__ASSIGNED TASK__. Your answer should be the full data, transcribed exactly, with no pictures in it.

---------- STORED DATA ----------

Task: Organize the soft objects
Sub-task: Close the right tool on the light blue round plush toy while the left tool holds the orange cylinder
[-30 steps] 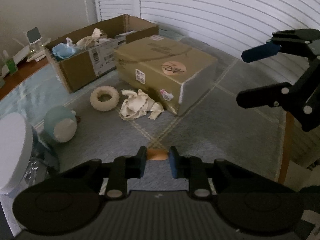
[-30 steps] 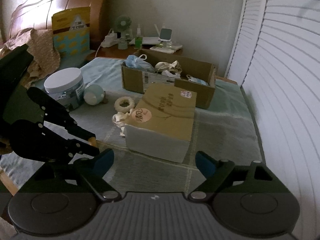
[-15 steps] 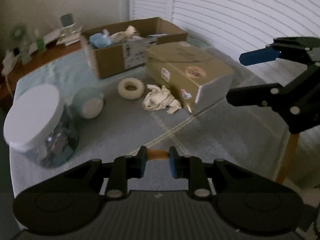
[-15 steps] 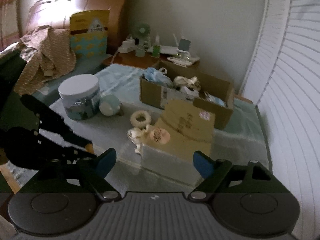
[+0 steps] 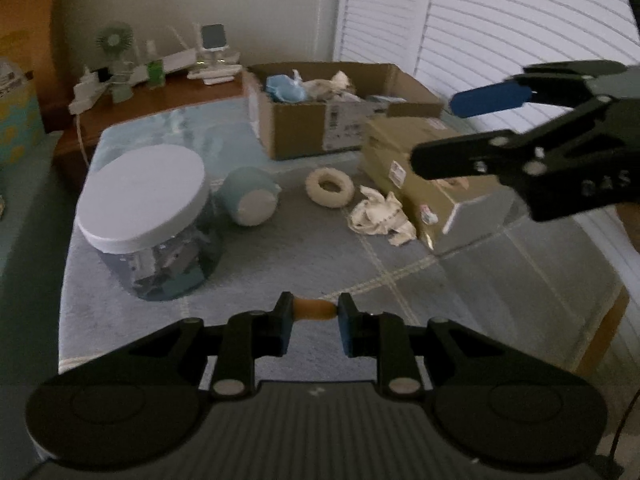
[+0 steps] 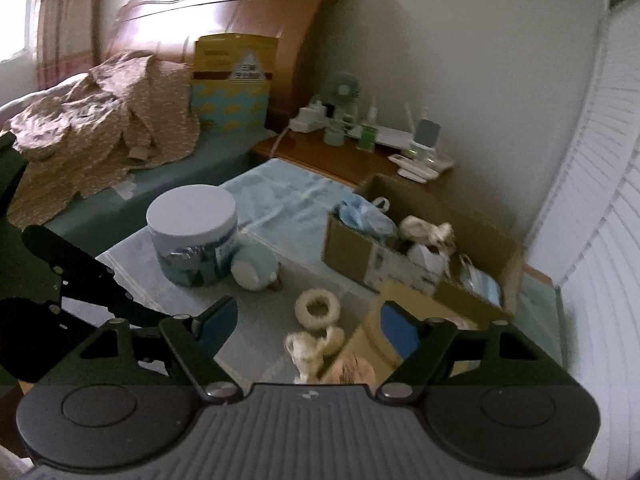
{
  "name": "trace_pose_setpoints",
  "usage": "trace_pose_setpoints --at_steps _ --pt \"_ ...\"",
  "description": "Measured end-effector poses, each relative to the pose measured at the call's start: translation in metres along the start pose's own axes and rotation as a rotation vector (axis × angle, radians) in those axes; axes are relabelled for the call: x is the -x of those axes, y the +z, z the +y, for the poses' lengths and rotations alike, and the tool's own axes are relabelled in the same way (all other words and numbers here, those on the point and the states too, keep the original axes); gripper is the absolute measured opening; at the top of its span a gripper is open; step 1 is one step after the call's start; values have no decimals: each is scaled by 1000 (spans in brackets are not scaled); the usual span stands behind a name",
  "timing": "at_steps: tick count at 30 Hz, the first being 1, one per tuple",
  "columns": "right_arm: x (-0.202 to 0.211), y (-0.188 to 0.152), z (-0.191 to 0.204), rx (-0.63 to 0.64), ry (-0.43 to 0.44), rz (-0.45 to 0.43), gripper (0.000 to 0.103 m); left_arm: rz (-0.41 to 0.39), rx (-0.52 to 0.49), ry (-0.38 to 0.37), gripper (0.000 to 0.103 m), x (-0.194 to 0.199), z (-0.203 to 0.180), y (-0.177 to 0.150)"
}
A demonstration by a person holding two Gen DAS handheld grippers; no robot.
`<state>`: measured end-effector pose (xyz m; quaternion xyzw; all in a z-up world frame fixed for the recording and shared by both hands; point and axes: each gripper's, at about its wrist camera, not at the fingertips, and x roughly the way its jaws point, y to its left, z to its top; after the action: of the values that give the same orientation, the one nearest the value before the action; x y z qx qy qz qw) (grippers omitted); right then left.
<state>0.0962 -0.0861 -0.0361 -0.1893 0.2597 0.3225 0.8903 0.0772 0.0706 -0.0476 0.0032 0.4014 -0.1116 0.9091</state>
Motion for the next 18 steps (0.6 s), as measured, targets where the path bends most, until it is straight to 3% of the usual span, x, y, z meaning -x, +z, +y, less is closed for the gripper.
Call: trace_pose_setpoints --at_steps 18 --pt "-98 42 1 278 217 116 74 -14 142 101 22 -1 16 -6"
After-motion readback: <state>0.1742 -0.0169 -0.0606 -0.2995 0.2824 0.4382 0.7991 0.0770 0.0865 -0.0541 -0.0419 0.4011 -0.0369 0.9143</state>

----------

__YOUR RESPONSE__.
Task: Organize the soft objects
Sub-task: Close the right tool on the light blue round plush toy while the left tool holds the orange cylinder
[-30 steps] 
[-30 steps] 
[-15 steps] 
[-15 steps] 
[+0 steps] 
[+0 steps] 
{
  "name": "trace_pose_setpoints",
  "usage": "trace_pose_setpoints --at_steps _ --pt \"_ ...\"",
  "description": "Measured end-effector poses, each relative to the pose measured at the call's start: translation in metres along the start pose's own axes and rotation as a rotation vector (axis × angle, radians) in those axes; axes are relabelled for the call: x is the -x of those axes, y the +z, z the +y, for the poses' lengths and rotations alike, and the tool's own axes are relabelled in the same way (all other words and numbers here, those on the point and the states too, keep the original axes); gripper is the absolute measured opening; at the top of its span a gripper is open; step 1 is one step after the call's start; values have no decimals: each is scaled by 1000 (spans in brackets are not scaled); the usual span stands behind a name",
  "timing": "at_steps: tick count at 30 Hz, the first being 1, one per tuple",
  "columns": "right_arm: x (-0.202 to 0.211), y (-0.188 to 0.152), z (-0.191 to 0.204), rx (-0.63 to 0.64), ry (-0.43 to 0.44), rz (-0.45 to 0.43), gripper (0.000 to 0.103 m); left_arm: rz (-0.41 to 0.39), rx (-0.52 to 0.49), ry (-0.38 to 0.37), gripper (0.000 to 0.103 m), x (-0.194 to 0.199), z (-0.203 to 0.180), y (-0.177 to 0.150)"
}
A demonstration by a person holding two Gen DAS handheld grippers; no robot.
`<state>`: measured end-effector pose (xyz m; quaternion xyzw; all in a z-up world frame fixed for the recording and shared by both hands; point and axes: each gripper's, at about its wrist camera, not at the fingertips, and x roughly the way its jaws point, y to its left, z to its top; after the action: of the values that give the same orientation, the one nearest the value before the action; x y z qx qy qz qw) (grippers omitted); right then left.
<state>0.0962 -0.0861 -0.0361 -0.1893 0.2597 0.3225 0.8903 0.0772 0.0706 -0.0476 0.0032 0.4014 -0.1116 0.9091</state>
Motion for the next 18 steps (0.6 s), as measured, targets where the path bends most, until it is straight to 3% of the usual span, x, y, z meaning -x, +z, +y, less is closed for the gripper.
Call: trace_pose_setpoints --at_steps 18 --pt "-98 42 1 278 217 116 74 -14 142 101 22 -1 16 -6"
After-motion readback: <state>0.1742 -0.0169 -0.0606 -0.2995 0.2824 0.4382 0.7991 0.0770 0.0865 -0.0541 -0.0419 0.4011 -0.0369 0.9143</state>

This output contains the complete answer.